Your task:
For this exercise, restate the data below with no change at all.

Records from a data source:
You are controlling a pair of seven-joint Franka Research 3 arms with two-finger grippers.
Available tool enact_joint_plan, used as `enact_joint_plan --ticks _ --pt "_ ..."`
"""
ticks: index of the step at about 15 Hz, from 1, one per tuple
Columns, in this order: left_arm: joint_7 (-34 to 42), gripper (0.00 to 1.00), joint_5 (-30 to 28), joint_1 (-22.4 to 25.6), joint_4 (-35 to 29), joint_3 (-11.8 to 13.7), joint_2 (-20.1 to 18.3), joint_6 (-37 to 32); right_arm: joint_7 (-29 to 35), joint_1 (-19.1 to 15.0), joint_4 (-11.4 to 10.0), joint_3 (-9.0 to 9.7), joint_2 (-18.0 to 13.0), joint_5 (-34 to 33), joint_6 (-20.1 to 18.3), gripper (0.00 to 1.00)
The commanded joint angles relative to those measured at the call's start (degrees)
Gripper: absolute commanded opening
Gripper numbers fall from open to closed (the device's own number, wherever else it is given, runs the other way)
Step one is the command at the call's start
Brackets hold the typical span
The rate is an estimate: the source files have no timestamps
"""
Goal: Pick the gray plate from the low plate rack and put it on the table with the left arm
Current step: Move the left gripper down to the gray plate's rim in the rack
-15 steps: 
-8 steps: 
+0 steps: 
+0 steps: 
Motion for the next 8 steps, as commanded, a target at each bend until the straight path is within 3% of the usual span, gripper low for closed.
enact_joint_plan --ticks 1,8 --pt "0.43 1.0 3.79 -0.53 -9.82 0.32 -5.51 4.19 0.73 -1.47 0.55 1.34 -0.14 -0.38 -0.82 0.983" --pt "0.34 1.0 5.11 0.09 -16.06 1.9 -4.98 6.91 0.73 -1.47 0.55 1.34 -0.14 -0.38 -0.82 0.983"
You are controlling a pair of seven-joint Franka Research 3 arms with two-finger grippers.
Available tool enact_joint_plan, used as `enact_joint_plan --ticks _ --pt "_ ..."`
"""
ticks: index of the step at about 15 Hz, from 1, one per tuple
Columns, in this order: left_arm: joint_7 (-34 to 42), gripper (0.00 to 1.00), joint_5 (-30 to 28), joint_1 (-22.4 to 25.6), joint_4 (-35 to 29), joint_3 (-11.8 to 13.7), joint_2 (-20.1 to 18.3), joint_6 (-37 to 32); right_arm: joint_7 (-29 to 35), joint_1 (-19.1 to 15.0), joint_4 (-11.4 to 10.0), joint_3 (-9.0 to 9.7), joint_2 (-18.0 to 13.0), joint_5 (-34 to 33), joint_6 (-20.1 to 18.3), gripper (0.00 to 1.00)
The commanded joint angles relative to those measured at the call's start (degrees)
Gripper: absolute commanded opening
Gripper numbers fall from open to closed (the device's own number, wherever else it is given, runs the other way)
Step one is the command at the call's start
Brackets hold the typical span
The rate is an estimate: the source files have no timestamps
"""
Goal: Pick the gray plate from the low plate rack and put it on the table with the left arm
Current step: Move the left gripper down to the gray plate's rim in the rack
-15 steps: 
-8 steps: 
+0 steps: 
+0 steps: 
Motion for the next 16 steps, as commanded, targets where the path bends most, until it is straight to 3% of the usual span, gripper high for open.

Your response:
You are controlling a pair of seven-joint Franka Research 3 arms with two-finger grippers.
Available tool enact_joint_plan, used as `enact_joint_plan --ticks _ --pt "_ ..."`
"""
ticks: index of the step at about 15 Hz, from 1, one per tuple
Columns, in this order: left_arm: joint_7 (-34 to 42), gripper (0.00 to 1.00), joint_5 (-30 to 28), joint_1 (-22.4 to 25.6), joint_4 (-35 to 29), joint_3 (-11.8 to 13.7), joint_2 (-20.1 to 18.3), joint_6 (-37 to 32); right_arm: joint_7 (-29 to 35), joint_1 (-19.1 to 15.0), joint_4 (-11.4 to 10.0), joint_3 (-9.0 to 9.7), joint_2 (-18.0 to 13.0), joint_5 (-34 to 33), joint_6 (-20.1 to 18.3), gripper (0.00 to 1.00)
The commanded joint angles relative to those measured at the call's start (degrees)
Gripper: absolute commanded opening
Gripper numbers fall from open to closed (the device's own number, wherever else it is given, runs the other way)
Step one is the command at the call's start
Brackets hold the typical span
The rate is an estimate: the source files have no timestamps
"""
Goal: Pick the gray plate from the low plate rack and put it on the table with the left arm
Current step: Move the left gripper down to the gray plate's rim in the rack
-15 steps: 
-8 steps: 
+0 steps: 
+0 steps: 
Motion for the next 8 steps, as commanded, a target at each bend until the straight path is within 3% of the usual span, gripper low for closed.
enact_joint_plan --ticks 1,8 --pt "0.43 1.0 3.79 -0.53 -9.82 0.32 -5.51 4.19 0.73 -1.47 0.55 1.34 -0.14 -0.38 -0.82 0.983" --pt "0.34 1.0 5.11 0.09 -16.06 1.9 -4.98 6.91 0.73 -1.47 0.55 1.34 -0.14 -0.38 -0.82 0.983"
You are controlling a pair of seven-joint Franka Research 3 arms with two-finger grippers.
Available tool enact_joint_plan, used as `enact_joint_plan --ticks _ --pt "_ ..."`
"""
ticks: index of the step at about 15 Hz, from 1, one per tuple
Columns, in this order: left_arm: joint_7 (-34 to 42), gripper (0.00 to 1.00), joint_5 (-30 to 28), joint_1 (-22.4 to 25.6), joint_4 (-35 to 29), joint_3 (-11.8 to 13.7), joint_2 (-20.1 to 18.3), joint_6 (-37 to 32); right_arm: joint_7 (-29 to 35), joint_1 (-19.1 to 15.0), joint_4 (-11.4 to 10.0), joint_3 (-9.0 to 9.7), joint_2 (-18.0 to 13.0), joint_5 (-34 to 33), joint_6 (-20.1 to 18.3), gripper (0.00 to 1.00)
The commanded joint angles relative to those measured at the call's start (degrees)
Gripper: absolute commanded opening
Gripper numbers fall from open to closed (the device's own number, wherever else it is given, runs the other way)
Step one is the command at the call's start
Brackets hold the typical span
The rate is an estimate: the source files have no timestamps
"""
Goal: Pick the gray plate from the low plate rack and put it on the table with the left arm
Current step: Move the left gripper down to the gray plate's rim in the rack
-15 steps: 
-8 steps: 
+0 steps: 
+0 steps: 
Motion for the next 16 steps, as commanded, targets where the path bends most, until it is straight to 3% of the usual span, gripper high for open.

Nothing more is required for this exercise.